Protected areas around
omnidirectional radio beacons
VORs (very high frequency omnidirectional radio range) and DVORs (Doppler very high frequency omnidirectional radio range) are the lighthouses of the skies. These facilities continuously broadcast a rotating radio signal – hence the term omnidirectional – as well as a reference signal for the magnetic north pole. These signals are received and processed by aircraft and are used by pilots as an orientation aid.
If wind turbines or other structures stand too close to such beacons, they can interfere with the signal of the navigation facility by reflecting it. This reflection reaches the receiver on the aircraft in addition to the original signal and leads to bearing errors, i.e. distorted directional information.
To avoid such interference, the International Civil Aviation Organisation (ICAO) provides for the establishment of protected areas around these facilities. There is no blanket ban on building in such areas. However, these areas are relevant in any process for issuing building permits. In these areas, each construction project must be assessed separately to determine whether the construction could interfere with air navigation facilities.

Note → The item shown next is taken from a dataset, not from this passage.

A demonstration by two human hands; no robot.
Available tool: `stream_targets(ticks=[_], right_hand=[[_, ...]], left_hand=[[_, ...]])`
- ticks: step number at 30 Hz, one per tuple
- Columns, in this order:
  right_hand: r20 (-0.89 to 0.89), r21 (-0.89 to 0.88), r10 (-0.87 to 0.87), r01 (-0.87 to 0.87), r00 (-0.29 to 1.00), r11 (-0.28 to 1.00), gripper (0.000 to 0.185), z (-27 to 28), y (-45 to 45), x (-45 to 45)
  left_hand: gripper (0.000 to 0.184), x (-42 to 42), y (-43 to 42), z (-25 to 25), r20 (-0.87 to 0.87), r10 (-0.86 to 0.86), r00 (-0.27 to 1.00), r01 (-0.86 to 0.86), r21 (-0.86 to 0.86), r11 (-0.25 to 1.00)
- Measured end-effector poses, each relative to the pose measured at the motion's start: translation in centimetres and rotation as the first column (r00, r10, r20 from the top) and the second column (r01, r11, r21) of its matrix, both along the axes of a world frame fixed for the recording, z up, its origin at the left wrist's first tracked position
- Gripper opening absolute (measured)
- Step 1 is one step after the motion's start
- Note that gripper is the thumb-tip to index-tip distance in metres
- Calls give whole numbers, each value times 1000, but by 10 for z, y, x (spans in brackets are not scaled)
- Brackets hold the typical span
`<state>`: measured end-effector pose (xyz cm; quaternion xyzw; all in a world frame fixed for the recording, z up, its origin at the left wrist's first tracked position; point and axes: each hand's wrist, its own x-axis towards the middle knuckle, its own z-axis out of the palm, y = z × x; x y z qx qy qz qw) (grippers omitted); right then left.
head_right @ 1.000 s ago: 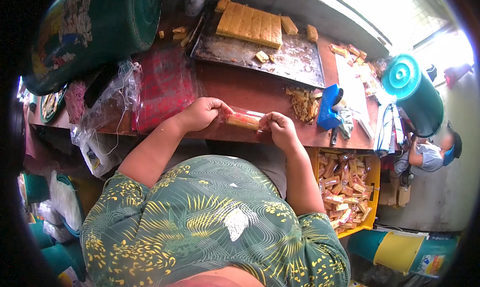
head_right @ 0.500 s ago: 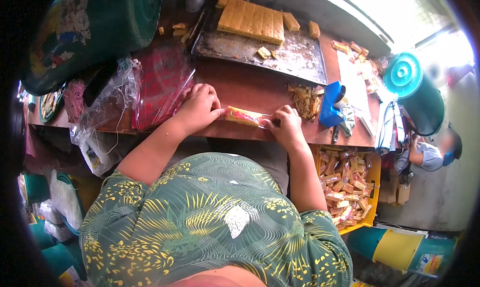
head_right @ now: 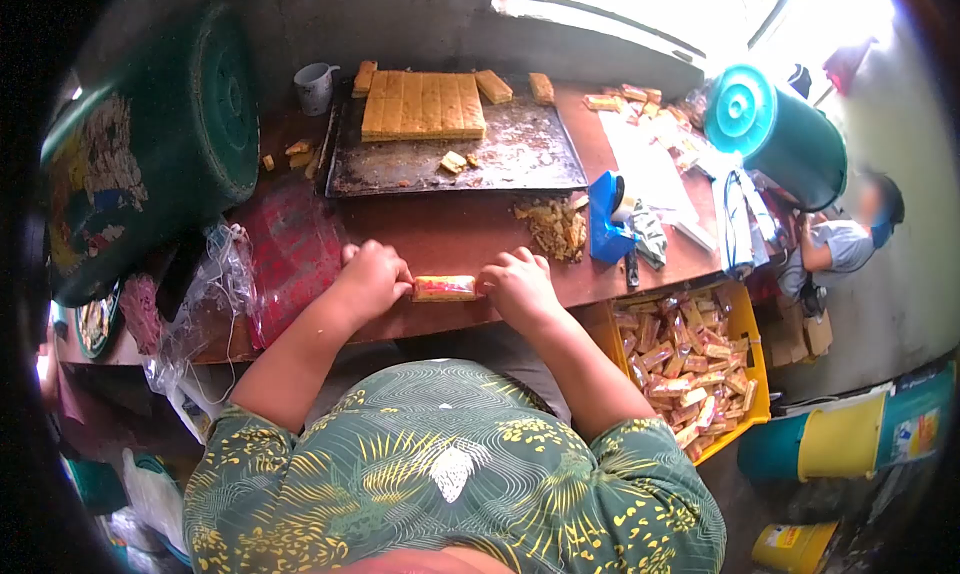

With regard to the size of these protected areas, DFS is guided by new scientific findings that we developed together with the National Metrology Institute of Germany (PTB) as part of a research project funded by the German Federal Ministry for Economic Affairs and Climate Protection (BMWK). On the basis of the reassessment, DFS reviewed the protected areas around a total of 40 ground-based navigation facilities (DVOR). With only one exception, the radius has been reduced from 15 kilometres to 7 kilometres, less than a quarter of the original size. This has freed up an area of more than 21,000 square kilometres for the expansion of wind power.
Interactive map of the protected areas (German only)
Tabular overview (German only)
The assessment process
DFS, as the operator of the air navigation facilities, plays an important role in the approval of construction projects within protected areas. On behalf of the German Federal Supervisory Authority for Air Navigation Services (BAF), DFS examines whether the planned structure may interfere with the signals of air navigation facilities. This process is stipulated in the German Aviation Act (LuftVG).
If the structure in question is a wind turbine, DFS has been using an assessment method modified according to the latest scientific findings of the National Metrology Institute of Germany (PTB) since mid-2020. With its help, we can estimate the specific interference caused by wind turbines better than before.
We use ICAO standards and recommended practices when assessing these results. Subsequently, DFS draws up an expert opinion. On this basis, the BAF decides whether the construction project applied for could interfere with air navigation facilities and notifies the approval authority responsible for the planned construction project of the decision.
www.baf.bund.de (German only)
Note: This assessment process does not include the additional scenario-based preliminary assessment of wind priority areas offered by DFS. This preliminary assessment for wind energy sites must be requested separately from DFS and is intended exclusively to support planning authorities in the determination of areas for wind energy (Section 3 of the German Act on the Need for Wind Energy Sites, WindBG). However, this preliminary assessment can currently only be carried out for wind turbines that are planned further than three kilometres away from a (D)VOR.
DFS facilitates the expansion of wind energy
By 2030, we will have converted the approach and departure procedures at all designated international airports in Germany to predominately satellite-based navigation procedures as part of a European programme. This creates space for the decommissioning of omnidirectional radio beacons, and thus for new wind turbines.
However, we cannot completely do without ground-based navigation facilities. In Germany, there is currently no obligation to use satellite navigation and equip aircraft with satellite receivers. In addition, the ground-based facilities serve as a backup in case the satellite signals should ever be unavailable or disrupted.
Therefore, we must continue to maintain our ground-based navigation facilities but on a much smaller scale. Our existing facilities are continuously being renewed in the process. We are replacing conventional omnidirectional radio beacons with the more technically sophisticated Doppler VHF omnidirectional radio range (DVOR), which are less susceptible to interference.
DFS also checks whether a planned structure may pose an obstacle to the aircraft themselves in addition to the requirements for the protection of facilities. This assessment is carried out on behalf of the aeronautical authorities of the federal states (Landesluftfahrtbehörde), without the involvement of the German Federal Supervisory Authority for Air Navigation Services (BAF). Here, DFS may recommend certain constraints, such as height restrictions, day and night markings for better visibility or publication, for example in the Aeronautical Information Publication (AIP). However, if this is not sufficient, DFS can also reject the construction project.
In Germany, all construction projects above a certain height and in the vicinity of airports (in the protected areas) are monitored throughout the country. The basis for this is the German Aviation Act (LuftVG). The act obliges the projects to be submitted to the competent aeronautical authority. Due to their height and scale, wind turbines are also subject to this obligation.
Obstacle protection also applies to cross-country flights because pilots need to know where tall obstacles are to be expected on the flight path. For low-flying aircraft, such as rescue helicopters, all structures above a height of 100 metres above ground are therefore published on aeronautical charts. At night, obstacles must have sufficient lighting to be visible to pilots.